**The task**.
Copy each line from the data that has the word "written" in it.

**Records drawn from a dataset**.
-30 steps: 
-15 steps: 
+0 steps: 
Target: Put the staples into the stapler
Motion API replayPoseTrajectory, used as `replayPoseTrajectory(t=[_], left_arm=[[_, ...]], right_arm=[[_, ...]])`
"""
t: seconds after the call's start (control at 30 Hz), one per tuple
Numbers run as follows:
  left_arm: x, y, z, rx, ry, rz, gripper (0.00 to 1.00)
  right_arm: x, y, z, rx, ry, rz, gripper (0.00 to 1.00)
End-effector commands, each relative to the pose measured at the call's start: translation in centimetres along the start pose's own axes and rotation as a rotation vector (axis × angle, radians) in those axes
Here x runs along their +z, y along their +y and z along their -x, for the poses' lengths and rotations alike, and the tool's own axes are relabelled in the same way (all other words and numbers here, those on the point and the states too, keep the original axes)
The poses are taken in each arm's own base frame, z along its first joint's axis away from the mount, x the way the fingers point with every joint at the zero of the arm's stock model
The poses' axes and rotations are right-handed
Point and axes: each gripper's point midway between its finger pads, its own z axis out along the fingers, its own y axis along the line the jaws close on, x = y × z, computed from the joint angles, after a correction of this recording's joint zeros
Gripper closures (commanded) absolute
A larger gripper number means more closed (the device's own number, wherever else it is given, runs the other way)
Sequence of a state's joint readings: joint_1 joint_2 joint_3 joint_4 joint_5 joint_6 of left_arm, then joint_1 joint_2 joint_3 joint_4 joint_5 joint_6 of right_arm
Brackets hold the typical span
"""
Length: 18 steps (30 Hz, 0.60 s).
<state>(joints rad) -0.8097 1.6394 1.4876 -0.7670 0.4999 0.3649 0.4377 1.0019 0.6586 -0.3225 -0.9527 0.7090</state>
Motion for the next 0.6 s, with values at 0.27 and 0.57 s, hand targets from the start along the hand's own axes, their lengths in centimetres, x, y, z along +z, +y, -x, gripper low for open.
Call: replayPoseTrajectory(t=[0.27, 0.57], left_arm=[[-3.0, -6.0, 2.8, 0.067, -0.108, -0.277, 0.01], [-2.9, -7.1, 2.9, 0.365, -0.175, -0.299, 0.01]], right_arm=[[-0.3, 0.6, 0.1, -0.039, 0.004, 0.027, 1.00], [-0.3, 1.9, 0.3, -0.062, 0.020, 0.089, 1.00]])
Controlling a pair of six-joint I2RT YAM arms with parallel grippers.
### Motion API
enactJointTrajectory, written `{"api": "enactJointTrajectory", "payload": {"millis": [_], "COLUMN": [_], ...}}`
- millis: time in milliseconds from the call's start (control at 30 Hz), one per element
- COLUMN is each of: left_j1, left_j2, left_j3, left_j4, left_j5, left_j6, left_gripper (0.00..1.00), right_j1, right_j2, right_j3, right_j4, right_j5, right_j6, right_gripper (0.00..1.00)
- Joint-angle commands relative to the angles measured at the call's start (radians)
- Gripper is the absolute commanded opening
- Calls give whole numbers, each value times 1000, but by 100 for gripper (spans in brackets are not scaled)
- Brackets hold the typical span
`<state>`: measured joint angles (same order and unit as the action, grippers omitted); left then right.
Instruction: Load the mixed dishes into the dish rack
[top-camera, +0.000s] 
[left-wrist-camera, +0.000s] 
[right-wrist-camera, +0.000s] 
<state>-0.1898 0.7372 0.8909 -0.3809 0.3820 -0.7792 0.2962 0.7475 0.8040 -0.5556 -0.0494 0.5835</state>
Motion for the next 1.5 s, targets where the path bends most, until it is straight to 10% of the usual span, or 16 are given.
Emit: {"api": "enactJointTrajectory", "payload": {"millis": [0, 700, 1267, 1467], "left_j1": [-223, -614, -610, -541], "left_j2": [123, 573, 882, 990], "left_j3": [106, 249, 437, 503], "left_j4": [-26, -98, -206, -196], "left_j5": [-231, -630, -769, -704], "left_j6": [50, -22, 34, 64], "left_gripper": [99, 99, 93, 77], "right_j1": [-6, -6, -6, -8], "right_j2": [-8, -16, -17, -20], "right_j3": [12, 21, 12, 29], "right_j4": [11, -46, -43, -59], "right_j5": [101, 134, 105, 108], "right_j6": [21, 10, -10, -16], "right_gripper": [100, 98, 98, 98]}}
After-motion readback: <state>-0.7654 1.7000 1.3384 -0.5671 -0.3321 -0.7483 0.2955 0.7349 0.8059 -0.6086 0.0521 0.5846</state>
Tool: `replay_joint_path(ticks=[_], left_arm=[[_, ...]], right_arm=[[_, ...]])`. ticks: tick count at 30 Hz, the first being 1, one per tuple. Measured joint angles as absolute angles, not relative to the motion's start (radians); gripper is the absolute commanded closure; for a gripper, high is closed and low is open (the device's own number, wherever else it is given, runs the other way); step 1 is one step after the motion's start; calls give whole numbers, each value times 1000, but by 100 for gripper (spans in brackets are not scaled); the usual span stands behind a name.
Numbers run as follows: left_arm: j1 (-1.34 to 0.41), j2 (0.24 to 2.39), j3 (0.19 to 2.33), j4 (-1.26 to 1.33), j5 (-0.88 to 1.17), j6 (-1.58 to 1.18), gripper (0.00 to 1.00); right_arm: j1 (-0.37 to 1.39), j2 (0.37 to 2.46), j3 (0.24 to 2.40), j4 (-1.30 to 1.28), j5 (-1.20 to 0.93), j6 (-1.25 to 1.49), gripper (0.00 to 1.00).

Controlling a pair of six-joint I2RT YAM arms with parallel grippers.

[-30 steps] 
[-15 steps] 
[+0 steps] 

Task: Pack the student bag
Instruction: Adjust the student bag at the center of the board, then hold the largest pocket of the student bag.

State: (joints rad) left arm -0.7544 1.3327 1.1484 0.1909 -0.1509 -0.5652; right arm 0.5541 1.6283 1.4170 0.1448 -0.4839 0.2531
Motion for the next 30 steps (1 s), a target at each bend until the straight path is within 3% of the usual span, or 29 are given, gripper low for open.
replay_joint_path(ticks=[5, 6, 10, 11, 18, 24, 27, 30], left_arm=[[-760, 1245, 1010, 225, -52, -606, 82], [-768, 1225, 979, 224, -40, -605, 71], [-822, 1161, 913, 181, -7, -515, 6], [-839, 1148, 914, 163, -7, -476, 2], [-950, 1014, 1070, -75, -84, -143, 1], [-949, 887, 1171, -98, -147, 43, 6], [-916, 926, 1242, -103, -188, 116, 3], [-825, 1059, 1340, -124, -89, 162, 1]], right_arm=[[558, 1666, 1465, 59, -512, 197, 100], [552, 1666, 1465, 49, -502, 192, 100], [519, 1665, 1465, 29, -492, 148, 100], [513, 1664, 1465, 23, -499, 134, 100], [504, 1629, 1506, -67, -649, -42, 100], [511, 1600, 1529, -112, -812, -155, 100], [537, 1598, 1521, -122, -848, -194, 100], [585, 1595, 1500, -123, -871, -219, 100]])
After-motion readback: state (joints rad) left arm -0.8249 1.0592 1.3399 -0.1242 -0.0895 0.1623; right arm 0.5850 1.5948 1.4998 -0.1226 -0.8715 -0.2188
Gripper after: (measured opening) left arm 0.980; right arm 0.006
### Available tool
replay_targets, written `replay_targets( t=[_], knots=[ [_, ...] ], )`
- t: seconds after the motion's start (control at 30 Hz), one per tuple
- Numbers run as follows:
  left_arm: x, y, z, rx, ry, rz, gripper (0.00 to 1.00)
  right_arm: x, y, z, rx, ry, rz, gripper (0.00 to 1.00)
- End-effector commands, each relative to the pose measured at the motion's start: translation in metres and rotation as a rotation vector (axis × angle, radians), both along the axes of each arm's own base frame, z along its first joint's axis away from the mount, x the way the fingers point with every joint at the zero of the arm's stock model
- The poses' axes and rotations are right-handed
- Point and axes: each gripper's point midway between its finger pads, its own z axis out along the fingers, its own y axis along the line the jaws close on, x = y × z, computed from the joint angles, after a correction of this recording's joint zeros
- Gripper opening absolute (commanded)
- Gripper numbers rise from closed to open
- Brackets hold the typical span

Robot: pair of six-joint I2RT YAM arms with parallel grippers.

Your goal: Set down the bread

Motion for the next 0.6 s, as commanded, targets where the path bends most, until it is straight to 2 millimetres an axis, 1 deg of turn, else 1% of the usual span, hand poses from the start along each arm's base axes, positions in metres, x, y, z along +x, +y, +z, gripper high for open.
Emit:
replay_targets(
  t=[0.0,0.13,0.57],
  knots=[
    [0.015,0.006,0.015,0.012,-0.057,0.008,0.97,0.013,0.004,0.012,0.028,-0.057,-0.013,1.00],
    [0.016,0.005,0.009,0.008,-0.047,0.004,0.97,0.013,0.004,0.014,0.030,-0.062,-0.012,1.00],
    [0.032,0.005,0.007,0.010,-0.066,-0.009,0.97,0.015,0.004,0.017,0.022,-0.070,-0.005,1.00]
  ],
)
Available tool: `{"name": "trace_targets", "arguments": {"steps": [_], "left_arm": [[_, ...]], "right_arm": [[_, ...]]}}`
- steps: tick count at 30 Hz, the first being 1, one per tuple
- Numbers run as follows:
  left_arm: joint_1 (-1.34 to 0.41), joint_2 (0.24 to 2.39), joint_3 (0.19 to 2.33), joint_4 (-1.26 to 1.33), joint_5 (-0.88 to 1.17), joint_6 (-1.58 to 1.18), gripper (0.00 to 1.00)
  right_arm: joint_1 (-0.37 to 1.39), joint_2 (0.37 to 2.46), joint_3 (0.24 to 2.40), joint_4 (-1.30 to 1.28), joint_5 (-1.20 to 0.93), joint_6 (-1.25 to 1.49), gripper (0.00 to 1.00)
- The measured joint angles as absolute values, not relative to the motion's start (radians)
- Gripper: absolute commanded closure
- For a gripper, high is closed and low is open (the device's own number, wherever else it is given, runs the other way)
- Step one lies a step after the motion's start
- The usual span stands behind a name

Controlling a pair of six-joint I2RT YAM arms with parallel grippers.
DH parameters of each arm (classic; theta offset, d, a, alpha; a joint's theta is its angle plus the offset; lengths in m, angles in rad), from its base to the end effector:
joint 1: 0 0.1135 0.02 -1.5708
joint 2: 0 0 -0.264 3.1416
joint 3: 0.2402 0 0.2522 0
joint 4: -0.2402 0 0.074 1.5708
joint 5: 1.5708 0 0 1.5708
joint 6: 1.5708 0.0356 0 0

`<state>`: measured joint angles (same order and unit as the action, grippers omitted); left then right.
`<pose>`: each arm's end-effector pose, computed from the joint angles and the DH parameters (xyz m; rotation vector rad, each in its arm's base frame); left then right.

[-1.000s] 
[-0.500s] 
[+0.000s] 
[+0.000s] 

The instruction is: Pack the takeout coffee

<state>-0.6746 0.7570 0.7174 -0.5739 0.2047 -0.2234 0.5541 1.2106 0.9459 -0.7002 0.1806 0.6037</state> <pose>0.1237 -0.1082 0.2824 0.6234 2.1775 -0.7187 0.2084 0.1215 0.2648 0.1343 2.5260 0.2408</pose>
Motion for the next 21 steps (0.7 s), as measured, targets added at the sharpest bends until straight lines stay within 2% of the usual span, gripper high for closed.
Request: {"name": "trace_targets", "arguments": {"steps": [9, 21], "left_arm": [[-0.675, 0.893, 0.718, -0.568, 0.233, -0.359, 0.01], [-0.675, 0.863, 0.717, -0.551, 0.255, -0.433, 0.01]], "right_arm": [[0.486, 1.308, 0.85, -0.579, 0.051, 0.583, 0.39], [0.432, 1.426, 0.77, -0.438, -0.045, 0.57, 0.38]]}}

**Answer section**.
enactJointTrajectory, written `{"api": "enactJointTrajectory", "payload": {"millis": [_], "COLUMN": [_], ...}}`
replay_targets, written `replay_targets( t=[_], knots=[ [_, ...] ], )`

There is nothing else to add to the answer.